Adventures in the New Humanities: Archiving
This post is part of a blog series, ‘Adventures in the New Humanities,’ by Judy Kutulas, the Boldt Family Distinguished Teaching Chair in the Humanities.
Many years ago, while doing some research, I found something I wasn’t expecting to find at the Wisconsin State Historical archives. While reading the papers of composer Marc Blitzstein, best known for his 1930s musical, The Cradle Will Rock, I got distracted by some more compelling personal letters between him and his wife, Eva Goldbeck. Blitzstein was gay and Goldbeck supposedly his beard, yet one can’t simply dismiss his choice to marry her, as some have, as career enhancement. Goldbeck was dying, hospitalized somewhere, literally starving herself to death, and Blitzstein was devastated.
I should have moved on from those papers, but I couldn’t. I lost track of time and anything going on around me in the archives as I absorbed the whole sequence, which, I seem to remember, just trailed off, hardly surprising given Goldbeck’s condition. I didn’t know anything of Blitzstein’s personal backstory, nor Goldbeck’s, but I knew what I was reading was a complicated love story. So too could I intuit that there was going to be a tragic outcome.

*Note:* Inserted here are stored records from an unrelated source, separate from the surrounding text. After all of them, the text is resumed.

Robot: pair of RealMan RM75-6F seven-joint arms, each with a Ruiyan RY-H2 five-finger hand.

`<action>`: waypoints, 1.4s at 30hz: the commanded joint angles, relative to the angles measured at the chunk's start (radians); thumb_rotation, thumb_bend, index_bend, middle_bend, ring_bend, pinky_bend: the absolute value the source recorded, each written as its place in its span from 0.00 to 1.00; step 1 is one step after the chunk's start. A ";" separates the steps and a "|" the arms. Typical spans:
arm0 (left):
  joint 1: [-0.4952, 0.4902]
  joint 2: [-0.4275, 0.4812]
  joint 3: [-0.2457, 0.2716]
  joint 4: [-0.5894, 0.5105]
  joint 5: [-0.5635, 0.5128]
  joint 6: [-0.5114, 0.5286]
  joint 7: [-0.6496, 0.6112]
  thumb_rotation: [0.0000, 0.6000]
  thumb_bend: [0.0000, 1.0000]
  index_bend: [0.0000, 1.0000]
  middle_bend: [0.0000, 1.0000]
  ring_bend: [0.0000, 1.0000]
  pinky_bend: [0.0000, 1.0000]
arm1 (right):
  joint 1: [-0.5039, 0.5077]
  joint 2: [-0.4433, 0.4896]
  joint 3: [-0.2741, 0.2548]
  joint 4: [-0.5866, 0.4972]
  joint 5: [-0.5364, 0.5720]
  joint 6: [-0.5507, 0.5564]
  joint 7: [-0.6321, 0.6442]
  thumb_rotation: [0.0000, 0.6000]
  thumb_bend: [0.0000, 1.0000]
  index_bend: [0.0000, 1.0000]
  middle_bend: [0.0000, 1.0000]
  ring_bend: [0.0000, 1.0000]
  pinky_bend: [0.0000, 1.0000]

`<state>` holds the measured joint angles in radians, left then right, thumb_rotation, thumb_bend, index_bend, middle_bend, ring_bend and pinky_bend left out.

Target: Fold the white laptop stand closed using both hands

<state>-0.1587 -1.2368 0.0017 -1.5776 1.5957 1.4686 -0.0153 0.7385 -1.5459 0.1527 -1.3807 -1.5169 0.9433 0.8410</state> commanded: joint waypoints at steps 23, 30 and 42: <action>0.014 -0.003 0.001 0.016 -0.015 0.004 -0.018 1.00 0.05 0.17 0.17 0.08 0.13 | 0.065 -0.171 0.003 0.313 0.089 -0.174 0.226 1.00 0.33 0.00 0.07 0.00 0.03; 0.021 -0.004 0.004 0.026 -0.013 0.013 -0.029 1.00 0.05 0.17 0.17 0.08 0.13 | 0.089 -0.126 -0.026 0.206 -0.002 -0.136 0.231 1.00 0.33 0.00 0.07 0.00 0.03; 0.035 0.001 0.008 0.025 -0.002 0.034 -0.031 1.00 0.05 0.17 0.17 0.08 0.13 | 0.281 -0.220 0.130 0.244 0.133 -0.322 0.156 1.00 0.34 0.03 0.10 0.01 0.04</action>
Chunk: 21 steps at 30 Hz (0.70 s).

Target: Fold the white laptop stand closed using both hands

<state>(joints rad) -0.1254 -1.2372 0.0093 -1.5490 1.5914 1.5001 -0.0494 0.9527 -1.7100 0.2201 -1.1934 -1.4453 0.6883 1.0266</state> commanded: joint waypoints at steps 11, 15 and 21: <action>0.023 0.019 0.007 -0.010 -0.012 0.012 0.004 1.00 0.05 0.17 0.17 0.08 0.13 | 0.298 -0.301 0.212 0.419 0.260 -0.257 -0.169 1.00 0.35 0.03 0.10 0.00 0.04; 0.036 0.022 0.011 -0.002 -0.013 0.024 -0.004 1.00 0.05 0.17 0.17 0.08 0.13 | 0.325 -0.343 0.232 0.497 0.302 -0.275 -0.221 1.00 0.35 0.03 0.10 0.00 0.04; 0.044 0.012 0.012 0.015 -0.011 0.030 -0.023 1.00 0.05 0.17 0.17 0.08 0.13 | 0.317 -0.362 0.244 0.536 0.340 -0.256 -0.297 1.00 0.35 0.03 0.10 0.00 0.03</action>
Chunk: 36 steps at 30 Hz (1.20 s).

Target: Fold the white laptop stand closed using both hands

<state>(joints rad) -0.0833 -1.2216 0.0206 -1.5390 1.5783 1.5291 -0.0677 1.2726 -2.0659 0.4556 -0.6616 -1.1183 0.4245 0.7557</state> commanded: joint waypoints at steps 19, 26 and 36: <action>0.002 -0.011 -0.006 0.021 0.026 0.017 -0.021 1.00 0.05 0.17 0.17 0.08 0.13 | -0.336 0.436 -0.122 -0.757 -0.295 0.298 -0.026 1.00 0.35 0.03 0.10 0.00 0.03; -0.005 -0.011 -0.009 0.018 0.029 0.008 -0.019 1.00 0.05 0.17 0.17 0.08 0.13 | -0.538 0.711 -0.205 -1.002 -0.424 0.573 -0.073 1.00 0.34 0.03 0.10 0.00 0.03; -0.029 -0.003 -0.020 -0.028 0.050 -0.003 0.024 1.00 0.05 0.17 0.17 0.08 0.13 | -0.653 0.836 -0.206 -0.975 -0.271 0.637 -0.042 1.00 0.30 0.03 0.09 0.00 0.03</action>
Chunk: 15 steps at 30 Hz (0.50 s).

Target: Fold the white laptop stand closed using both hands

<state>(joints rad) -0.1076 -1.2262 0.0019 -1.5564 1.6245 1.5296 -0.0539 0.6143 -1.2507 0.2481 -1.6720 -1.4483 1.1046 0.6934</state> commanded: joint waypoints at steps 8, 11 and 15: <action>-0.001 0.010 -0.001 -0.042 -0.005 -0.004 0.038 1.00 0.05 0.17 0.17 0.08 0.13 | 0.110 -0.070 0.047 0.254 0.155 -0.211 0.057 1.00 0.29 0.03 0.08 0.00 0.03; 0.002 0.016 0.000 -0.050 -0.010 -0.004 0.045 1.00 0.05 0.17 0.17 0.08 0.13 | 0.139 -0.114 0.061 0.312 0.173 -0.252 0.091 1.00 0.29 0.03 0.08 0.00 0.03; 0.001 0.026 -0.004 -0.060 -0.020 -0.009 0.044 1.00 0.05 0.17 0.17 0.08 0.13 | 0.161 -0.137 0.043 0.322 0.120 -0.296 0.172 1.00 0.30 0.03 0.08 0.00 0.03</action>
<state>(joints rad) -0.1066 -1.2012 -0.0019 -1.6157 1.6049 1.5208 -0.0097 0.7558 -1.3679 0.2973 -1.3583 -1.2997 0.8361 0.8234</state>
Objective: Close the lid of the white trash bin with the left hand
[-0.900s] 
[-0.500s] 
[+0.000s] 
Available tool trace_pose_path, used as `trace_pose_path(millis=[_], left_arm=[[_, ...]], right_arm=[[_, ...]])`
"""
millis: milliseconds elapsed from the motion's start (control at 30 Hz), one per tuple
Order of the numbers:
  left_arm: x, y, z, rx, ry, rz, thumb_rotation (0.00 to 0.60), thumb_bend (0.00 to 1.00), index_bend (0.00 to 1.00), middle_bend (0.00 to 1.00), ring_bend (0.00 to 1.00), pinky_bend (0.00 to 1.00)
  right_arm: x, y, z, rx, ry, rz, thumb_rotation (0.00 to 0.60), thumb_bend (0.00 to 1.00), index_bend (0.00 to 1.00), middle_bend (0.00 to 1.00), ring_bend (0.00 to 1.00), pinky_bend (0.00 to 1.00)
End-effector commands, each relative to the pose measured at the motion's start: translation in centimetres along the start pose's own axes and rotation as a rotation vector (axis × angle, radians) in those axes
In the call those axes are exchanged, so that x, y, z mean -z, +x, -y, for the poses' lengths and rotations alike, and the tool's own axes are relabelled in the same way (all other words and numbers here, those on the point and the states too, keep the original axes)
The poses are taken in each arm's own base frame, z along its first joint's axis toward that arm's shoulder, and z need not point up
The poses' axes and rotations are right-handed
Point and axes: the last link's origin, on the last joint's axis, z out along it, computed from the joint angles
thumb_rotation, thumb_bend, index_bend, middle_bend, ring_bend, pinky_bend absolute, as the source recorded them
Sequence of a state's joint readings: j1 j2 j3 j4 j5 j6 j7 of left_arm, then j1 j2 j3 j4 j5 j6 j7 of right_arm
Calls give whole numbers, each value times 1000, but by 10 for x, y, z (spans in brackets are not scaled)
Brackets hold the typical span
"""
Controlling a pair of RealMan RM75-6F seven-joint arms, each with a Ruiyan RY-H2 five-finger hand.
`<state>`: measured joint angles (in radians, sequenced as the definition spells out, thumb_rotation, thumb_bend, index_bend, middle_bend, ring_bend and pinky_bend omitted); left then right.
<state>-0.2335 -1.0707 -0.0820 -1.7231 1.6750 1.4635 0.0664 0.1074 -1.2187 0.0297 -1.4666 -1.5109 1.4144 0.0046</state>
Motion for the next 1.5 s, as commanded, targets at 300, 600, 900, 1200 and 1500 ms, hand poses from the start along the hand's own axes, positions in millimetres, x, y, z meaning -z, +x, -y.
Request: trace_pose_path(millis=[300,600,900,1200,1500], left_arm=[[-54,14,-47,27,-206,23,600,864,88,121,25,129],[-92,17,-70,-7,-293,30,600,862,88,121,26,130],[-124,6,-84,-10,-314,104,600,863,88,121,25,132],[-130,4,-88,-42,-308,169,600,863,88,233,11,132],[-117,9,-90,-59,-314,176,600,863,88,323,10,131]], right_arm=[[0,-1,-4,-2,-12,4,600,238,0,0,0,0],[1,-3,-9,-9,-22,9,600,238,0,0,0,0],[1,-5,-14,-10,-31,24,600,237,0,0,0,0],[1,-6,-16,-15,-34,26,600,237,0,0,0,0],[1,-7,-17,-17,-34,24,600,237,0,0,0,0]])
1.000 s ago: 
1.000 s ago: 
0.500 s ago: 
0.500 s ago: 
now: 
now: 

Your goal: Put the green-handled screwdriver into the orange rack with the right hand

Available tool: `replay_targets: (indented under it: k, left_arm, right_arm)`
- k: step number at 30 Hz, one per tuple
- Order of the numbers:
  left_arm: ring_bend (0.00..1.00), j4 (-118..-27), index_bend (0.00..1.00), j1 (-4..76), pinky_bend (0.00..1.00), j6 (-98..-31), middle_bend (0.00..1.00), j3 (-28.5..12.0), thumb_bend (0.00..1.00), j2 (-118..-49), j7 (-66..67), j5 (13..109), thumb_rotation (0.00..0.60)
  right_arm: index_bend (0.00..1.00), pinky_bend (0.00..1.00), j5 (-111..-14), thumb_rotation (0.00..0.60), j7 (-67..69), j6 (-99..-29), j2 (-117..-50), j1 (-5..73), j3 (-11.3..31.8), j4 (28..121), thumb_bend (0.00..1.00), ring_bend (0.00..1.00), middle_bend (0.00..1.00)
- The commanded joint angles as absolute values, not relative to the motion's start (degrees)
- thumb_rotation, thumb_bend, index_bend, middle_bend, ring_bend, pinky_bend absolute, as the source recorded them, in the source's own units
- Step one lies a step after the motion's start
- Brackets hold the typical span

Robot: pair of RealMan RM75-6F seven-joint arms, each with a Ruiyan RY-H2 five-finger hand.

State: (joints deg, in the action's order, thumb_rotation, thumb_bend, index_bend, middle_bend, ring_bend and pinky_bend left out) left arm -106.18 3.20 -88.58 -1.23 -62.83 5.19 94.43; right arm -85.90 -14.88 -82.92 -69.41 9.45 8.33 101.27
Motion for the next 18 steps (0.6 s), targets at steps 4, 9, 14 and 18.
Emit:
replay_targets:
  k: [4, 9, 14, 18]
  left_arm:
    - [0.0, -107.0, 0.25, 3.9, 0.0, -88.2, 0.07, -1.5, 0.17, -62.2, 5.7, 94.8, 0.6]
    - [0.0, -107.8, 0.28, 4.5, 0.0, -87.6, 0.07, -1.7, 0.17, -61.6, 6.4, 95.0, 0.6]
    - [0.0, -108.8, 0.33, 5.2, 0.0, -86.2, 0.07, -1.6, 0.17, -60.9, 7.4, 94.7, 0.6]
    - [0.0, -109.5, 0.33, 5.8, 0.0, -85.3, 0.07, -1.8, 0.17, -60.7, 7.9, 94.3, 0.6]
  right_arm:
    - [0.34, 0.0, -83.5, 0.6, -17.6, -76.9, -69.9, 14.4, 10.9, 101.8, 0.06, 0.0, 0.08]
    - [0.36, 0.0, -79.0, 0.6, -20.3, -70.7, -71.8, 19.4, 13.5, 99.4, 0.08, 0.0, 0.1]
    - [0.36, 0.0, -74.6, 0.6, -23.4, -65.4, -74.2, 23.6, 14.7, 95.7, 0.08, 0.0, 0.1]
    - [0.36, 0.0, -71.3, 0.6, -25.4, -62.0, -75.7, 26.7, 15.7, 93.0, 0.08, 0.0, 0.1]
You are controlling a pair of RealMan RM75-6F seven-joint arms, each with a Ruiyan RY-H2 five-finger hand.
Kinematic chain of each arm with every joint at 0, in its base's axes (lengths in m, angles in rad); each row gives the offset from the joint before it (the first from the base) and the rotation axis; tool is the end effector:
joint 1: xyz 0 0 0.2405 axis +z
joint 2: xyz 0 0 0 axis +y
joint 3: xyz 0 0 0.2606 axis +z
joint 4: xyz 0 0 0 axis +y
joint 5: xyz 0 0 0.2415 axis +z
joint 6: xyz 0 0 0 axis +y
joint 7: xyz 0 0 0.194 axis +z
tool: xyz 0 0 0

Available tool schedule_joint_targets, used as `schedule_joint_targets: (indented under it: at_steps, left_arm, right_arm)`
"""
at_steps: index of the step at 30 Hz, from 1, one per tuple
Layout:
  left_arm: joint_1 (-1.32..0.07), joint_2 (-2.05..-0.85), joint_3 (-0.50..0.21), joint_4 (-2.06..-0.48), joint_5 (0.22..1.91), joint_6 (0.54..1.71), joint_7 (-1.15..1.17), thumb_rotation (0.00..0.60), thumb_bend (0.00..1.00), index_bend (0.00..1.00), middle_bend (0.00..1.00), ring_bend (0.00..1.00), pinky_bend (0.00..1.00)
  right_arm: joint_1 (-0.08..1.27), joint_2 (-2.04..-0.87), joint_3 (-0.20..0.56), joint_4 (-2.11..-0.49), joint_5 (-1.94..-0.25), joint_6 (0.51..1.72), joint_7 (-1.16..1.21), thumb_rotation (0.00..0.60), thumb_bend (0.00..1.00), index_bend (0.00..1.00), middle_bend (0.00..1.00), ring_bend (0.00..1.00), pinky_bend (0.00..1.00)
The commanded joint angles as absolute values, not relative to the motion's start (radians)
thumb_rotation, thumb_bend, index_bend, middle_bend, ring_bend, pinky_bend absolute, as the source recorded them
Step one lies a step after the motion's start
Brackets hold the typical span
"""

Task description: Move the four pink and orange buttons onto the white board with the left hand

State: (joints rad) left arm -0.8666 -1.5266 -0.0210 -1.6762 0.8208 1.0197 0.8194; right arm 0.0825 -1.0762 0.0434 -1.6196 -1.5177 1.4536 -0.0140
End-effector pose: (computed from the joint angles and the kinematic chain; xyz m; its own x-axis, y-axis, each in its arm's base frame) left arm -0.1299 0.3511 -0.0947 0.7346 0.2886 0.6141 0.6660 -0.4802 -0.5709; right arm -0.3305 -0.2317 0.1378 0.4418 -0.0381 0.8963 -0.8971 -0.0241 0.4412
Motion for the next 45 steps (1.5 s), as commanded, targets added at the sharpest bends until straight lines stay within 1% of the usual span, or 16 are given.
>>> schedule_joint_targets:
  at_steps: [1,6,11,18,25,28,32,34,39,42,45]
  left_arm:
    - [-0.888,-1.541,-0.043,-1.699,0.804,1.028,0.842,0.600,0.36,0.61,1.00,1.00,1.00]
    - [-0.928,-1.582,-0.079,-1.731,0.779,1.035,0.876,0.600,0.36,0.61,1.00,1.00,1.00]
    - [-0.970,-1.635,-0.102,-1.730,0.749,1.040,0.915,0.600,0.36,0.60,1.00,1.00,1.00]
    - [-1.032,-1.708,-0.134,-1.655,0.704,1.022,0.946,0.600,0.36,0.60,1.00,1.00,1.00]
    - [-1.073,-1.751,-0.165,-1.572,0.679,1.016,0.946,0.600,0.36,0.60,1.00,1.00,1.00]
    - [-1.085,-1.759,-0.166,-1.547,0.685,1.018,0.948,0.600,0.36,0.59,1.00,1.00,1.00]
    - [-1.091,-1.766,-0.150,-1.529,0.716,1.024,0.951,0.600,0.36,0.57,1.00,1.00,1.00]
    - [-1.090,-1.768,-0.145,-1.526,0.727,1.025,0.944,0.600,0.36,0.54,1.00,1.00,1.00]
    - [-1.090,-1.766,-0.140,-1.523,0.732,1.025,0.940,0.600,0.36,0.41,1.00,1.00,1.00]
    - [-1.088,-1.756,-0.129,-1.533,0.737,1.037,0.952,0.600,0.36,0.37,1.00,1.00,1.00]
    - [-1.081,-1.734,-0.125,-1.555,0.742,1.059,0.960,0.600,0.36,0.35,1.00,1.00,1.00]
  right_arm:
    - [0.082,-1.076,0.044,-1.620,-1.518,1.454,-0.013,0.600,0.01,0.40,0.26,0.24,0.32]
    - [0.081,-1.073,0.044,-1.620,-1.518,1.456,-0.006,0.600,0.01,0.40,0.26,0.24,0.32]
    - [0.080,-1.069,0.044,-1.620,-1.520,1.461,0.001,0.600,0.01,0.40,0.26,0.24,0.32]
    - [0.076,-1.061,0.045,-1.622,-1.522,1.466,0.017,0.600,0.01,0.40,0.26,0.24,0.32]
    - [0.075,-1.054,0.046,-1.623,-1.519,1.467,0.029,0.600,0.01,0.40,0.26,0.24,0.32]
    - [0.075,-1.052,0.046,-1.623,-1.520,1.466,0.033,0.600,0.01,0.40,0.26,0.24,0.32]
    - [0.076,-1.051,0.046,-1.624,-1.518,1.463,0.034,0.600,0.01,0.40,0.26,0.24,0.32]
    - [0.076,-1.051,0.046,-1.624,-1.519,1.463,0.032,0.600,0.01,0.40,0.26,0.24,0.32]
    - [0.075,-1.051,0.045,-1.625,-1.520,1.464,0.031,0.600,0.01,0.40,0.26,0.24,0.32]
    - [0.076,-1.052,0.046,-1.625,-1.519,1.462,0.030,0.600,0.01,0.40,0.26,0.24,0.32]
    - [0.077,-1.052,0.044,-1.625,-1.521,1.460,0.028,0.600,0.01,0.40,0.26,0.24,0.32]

I thought of that experience while listening to the head of the Library of Congress’ Rare Books Division, Mark Dimunation ’74 tell St. Olaf students about a 19th-century book that came his way. His scholarly intuition, he said, told him that while the book itself was ordinary, there was something about it that hinted at its extraordinary function. The handwriting inside seemed more than just a childish scrawl. Mark also wondered about the list of cities written in the book — cities that formed a pattern, south to north. Research supported his hunch that this was no ordinary book. Rather, it belonged to a particular — and ultimately identified by name — sojourner of the underground railroad, the fraught pathway north and to freedom for the enslaved. Mark said a wave of emotion swept over him as he realized what this book had meant to its possessor.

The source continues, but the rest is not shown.